Stored entries
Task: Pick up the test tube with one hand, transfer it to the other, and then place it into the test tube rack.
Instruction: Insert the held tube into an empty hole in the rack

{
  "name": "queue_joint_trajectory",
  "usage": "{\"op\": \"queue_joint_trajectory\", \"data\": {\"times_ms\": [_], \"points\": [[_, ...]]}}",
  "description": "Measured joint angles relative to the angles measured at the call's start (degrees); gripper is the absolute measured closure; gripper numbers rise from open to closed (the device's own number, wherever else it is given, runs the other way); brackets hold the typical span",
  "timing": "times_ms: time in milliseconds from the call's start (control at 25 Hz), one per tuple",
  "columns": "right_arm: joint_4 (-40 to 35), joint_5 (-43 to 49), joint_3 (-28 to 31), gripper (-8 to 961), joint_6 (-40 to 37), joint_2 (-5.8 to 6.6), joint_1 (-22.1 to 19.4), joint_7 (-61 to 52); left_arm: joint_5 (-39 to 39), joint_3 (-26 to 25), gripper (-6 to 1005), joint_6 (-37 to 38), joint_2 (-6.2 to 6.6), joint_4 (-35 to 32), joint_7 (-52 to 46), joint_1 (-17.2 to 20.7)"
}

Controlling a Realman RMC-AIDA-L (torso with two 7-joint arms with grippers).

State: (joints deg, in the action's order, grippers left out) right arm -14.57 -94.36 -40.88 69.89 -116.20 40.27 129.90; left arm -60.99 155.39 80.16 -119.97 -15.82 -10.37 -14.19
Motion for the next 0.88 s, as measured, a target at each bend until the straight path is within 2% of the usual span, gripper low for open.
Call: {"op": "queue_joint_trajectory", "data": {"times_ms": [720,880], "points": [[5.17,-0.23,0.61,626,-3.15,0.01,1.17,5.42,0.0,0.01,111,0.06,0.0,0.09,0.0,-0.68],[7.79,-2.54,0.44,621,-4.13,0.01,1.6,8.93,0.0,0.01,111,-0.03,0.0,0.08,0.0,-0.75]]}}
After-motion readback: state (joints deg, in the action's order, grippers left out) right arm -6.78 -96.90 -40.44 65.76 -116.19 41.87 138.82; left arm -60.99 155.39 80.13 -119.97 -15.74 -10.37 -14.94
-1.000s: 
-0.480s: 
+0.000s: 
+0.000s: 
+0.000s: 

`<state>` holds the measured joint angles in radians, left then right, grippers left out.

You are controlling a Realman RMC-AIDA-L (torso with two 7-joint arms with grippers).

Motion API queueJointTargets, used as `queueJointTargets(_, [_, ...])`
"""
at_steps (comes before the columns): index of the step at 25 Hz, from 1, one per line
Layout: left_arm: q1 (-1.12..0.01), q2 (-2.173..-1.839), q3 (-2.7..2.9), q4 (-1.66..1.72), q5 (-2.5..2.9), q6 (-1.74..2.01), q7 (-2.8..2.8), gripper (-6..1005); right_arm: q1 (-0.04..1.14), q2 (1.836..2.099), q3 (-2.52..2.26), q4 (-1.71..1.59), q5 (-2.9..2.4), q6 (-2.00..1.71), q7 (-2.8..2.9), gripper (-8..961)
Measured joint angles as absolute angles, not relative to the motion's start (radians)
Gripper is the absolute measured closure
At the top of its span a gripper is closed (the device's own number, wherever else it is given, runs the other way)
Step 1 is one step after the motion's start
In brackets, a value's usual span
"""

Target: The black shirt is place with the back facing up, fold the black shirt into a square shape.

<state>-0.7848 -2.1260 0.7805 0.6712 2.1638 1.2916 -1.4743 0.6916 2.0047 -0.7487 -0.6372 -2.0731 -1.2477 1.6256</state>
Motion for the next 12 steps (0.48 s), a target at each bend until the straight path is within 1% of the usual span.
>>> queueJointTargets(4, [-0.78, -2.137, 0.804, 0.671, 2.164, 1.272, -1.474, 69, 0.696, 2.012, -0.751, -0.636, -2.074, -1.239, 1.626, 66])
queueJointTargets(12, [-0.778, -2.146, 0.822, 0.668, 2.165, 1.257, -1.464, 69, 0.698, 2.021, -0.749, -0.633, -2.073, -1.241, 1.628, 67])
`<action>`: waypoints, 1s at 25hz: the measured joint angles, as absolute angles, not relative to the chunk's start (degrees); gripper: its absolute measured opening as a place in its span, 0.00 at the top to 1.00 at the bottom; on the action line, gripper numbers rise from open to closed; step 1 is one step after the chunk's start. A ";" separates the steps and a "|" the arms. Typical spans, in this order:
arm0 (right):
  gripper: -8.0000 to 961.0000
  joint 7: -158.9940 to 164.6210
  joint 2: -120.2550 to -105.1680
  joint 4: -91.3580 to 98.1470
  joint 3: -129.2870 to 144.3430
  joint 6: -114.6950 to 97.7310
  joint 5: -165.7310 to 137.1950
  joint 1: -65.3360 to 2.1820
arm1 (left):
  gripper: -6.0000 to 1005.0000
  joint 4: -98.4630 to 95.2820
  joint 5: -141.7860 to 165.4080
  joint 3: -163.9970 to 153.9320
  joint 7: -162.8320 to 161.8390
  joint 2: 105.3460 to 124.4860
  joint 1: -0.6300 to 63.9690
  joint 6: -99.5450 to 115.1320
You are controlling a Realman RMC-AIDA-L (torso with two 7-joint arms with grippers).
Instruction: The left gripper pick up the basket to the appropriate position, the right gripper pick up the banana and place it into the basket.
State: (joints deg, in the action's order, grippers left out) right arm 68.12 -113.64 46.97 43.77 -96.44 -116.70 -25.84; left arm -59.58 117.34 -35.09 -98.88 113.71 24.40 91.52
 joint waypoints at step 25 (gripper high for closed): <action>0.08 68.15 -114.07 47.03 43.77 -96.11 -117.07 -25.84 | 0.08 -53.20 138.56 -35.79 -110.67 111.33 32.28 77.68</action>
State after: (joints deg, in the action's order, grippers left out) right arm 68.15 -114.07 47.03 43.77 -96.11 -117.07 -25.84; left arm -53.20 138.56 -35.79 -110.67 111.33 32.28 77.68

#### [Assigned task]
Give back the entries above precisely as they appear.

#### [Task output]
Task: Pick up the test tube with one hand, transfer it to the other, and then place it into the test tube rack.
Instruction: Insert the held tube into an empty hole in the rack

{
  "name": "queue_joint_trajectory",
  "usage": "{\"op\": \"queue_joint_trajectory\", \"data\": {\"times_ms\": [_], \"points\": [[_, ...]]}}",
  "description": "Measured joint angles relative to the angles measured at the call's start (degrees); gripper is the absolute measured closure; gripper numbers rise from open to closed (the device's own number, wherever else it is given, runs the other way); brackets hold the typical span",
  "timing": "times_ms: time in milliseconds from the call's start (control at 25 Hz), one per tuple",
  "columns": "right_arm: joint_4 (-40 to 35), joint_5 (-43 to 49), joint_3 (-28 to 31), gripper (-8 to 961), joint_6 (-40 to 37), joint_2 (-5.8 to 6.6), joint_1 (-22.1 to 19.4), joint_7 (-61 to 52); left_arm: joint_5 (-39 to 39), joint_3 (-26 to 25), gripper (-6 to 1005), joint_6 (-37 to 38), joint_2 (-6.2 to 6.6), joint_4 (-35 to 32), joint_7 (-52 to 46), joint_1 (-17.2 to 20.7)"
}

Controlling a Realman RMC-AIDA-L (torso with two 7-joint arms with grippers).

State: (joints deg, in the action's order, grippers left out) right arm -14.57 -94.36 -40.88 69.89 -116.20 40.27 129.90; left arm -60.99 155.39 80.16 -119.97 -15.82 -10.37 -14.19
Motion for the next 0.88 s, as measured, a target at each bend until the straight path is within 2% of the usual span, gripper low for open.
Call: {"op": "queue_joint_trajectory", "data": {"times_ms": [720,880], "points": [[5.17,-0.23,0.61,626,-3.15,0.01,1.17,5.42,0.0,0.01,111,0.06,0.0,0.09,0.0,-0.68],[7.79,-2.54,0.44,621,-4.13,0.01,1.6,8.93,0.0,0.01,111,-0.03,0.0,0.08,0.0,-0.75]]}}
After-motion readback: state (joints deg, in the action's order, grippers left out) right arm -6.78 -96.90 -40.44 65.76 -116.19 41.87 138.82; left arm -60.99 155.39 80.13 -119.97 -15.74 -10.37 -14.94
-1.000s: 
-0.480s: 
+0.000s: 
+0.000s: 
+0.000s: 

`<state>` holds the measured joint angles in radians, left then right, grippers left out.

You are controlling a Realman RMC-AIDA-L (torso with two 7-joint arms with grippers).

Motion API queueJointTargets, used as `queueJointTargets(_, [_, ...])`
"""
at_steps (comes before the columns): index of the step at 25 Hz, from 1, one per line
Layout: left_arm: q1 (-1.12..0.01), q2 (-2.173..-1.839), q3 (-2.7..2.9), q4 (-1.66..1.72), q5 (-2.5..2.9), q6 (-1.74..2.01), q7 (-2.8..2.8), gripper (-6..1005); right_arm: q1 (-0.04..1.14), q2 (1.836..2.099), q3 (-2.52..2.26), q4 (-1.71..1.59), q5 (-2.9..2.4), q6 (-2.00..1.71), q7 (-2.8..2.9), gripper (-8..961)
Measured joint angles as absolute angles, not relative to the motion's start (radians)
Gripper is the absolute measured closure
At the top of its span a gripper is closed (the device's own number, wherever else it is given, runs the other way)
Step 1 is one step after the motion's start
In brackets, a value's usual span
"""

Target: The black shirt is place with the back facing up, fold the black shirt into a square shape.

<state>-0.7848 -2.1260 0.7805 0.6712 2.1638 1.2916 -1.4743 0.6916 2.0047 -0.7487 -0.6372 -2.0731 -1.2477 1.6256</state>
Motion for the next 12 steps (0.48 s), a target at each bend until the straight path is within 1% of the usual span.
>>> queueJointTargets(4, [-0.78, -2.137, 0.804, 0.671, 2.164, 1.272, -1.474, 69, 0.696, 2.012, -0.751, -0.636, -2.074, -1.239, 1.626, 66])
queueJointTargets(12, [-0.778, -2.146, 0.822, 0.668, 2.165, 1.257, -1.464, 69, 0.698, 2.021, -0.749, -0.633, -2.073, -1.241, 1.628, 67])
`<action>`: waypoints, 1s at 25hz: the measured joint angles, as absolute angles, not relative to the chunk's start (degrees); gripper: its absolute measured opening as a place in its span, 0.00 at the top to 1.00 at the bottom; on the action line, gripper numbers rise from open to closed; step 1 is one step after the chunk's start. A ";" separates the steps and a "|" the arms. Typical spans, in this order:
arm0 (right):
  gripper: -8.0000 to 961.0000
  joint 7: -158.9940 to 164.6210
  joint 2: -120.2550 to -105.1680
  joint 4: -91.3580 to 98.1470
  joint 3: -129.2870 to 144.3430
  joint 6: -114.6950 to 97.7310
  joint 5: -165.7310 to 137.1950
  joint 1: -65.3360 to 2.1820
arm1 (left):
  gripper: -6.0000 to 1005.0000
  joint 4: -98.4630 to 95.2820
  joint 5: -141.7860 to 165.4080
  joint 3: -163.9970 to 153.9320
  joint 7: -162.8320 to 161.8390
  joint 2: 105.3460 to 124.4860
  joint 1: -0.6300 to 63.9690
  joint 6: -99.5450 to 115.1320
You are controlling a Realman RMC-AIDA-L (torso with two 7-joint arms with grippers).
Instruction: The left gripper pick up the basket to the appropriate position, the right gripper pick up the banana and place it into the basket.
State: (joints deg, in the action's order, grippers left out) right arm 68.12 -113.64 46.97 43.77 -96.44 -116.70 -25.84; left arm -59.58 117.34 -35.09 -98.88 113.71 24.40 91.52
 joint waypoints at step 25 (gripper high for closed): <action>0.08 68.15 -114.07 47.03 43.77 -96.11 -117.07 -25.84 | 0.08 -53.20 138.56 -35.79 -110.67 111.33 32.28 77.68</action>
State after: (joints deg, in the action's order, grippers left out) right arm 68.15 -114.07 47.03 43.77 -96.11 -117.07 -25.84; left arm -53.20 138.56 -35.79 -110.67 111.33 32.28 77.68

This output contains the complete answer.